_EXERCISE BRIEF_
The response should be the lines of the data, starting at the first and ending at the one that contains "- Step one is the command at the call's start", copied without change.

_RECORDS_
++++++++++

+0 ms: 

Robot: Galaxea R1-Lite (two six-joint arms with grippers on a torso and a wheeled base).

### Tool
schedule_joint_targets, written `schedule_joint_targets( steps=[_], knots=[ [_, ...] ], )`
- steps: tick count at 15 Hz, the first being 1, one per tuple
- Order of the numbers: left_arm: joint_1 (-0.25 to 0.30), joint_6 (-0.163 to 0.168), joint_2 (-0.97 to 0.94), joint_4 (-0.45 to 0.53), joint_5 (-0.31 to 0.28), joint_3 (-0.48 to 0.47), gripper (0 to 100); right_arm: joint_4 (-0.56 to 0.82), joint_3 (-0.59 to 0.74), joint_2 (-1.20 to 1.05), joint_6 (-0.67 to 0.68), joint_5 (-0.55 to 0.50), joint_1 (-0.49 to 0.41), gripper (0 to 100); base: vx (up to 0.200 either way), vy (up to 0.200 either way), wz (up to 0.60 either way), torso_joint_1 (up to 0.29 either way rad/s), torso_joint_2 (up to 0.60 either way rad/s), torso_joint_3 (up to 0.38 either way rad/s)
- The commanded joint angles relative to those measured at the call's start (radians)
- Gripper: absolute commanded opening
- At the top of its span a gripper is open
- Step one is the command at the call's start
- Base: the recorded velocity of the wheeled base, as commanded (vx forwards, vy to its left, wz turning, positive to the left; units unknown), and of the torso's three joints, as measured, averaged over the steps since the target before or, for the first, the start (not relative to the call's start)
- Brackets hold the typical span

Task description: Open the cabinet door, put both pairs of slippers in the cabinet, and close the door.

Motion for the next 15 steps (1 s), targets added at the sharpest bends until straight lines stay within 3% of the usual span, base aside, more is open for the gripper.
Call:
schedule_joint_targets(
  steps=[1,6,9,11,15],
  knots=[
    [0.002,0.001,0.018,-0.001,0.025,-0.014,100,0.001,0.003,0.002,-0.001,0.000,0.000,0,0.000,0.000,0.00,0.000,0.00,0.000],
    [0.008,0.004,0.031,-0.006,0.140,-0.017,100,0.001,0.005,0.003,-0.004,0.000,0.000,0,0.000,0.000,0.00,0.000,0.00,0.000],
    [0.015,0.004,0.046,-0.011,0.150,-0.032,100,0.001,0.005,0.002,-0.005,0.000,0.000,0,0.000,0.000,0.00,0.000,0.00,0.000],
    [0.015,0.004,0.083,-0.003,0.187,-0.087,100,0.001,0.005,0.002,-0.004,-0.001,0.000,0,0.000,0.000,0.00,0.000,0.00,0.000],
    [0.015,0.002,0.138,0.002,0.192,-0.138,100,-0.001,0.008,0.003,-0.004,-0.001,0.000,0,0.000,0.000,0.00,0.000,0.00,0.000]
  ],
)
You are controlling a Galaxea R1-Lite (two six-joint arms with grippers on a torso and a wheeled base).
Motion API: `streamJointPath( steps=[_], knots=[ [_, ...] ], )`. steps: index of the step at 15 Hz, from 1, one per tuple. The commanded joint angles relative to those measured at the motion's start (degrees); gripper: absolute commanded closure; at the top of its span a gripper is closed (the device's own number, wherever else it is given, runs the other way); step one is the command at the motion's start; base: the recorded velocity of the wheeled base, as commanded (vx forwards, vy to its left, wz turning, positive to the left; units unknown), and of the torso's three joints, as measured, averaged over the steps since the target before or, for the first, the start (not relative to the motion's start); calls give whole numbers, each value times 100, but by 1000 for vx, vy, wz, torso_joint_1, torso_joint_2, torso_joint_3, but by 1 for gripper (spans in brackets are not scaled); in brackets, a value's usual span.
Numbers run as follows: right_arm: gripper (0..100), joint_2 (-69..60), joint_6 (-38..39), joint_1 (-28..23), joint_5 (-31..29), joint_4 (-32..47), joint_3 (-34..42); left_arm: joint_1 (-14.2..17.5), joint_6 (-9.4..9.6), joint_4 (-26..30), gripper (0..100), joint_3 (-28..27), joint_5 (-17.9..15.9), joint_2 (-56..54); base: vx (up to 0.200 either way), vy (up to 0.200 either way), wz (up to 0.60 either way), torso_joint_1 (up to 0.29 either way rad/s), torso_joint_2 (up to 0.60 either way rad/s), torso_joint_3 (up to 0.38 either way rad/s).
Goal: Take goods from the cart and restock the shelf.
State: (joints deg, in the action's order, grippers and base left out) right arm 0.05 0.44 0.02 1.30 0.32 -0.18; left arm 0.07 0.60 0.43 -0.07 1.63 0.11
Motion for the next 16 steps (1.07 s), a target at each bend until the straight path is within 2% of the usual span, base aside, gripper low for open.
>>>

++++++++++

_OUTPUT_
+0 ms: 

Robot: Galaxea R1-Lite (two six-joint arms with grippers on a torso and a wheeled base).

### Tool
schedule_joint_targets, written `schedule_joint_targets( steps=[_], knots=[ [_, ...] ], )`
- steps: tick count at 15 Hz, the first being 1, one per tuple
- Order of the numbers: left_arm: joint_1 (-0.25 to 0.30), joint_6 (-0.163 to 0.168), joint_2 (-0.97 to 0.94), joint_4 (-0.45 to 0.53), joint_5 (-0.31 to 0.28), joint_3 (-0.48 to 0.47), gripper (0 to 100); right_arm: joint_4 (-0.56 to 0.82), joint_3 (-0.59 to 0.74), joint_2 (-1.20 to 1.05), joint_6 (-0.67 to 0.68), joint_5 (-0.55 to 0.50), joint_1 (-0.49 to 0.41), gripper (0 to 100); base: vx (up to 0.200 either way), vy (up to 0.200 either way), wz (up to 0.60 either way), torso_joint_1 (up to 0.29 either way rad/s), torso_joint_2 (up to 0.60 either way rad/s), torso_joint_3 (up to 0.38 either way rad/s)
- The commanded joint angles relative to those measured at the call's start (radians)
- Gripper: absolute commanded opening
- At the top of its span a gripper is open
- Step one is the command at the call's start

No other output is needed; the exercise is complete.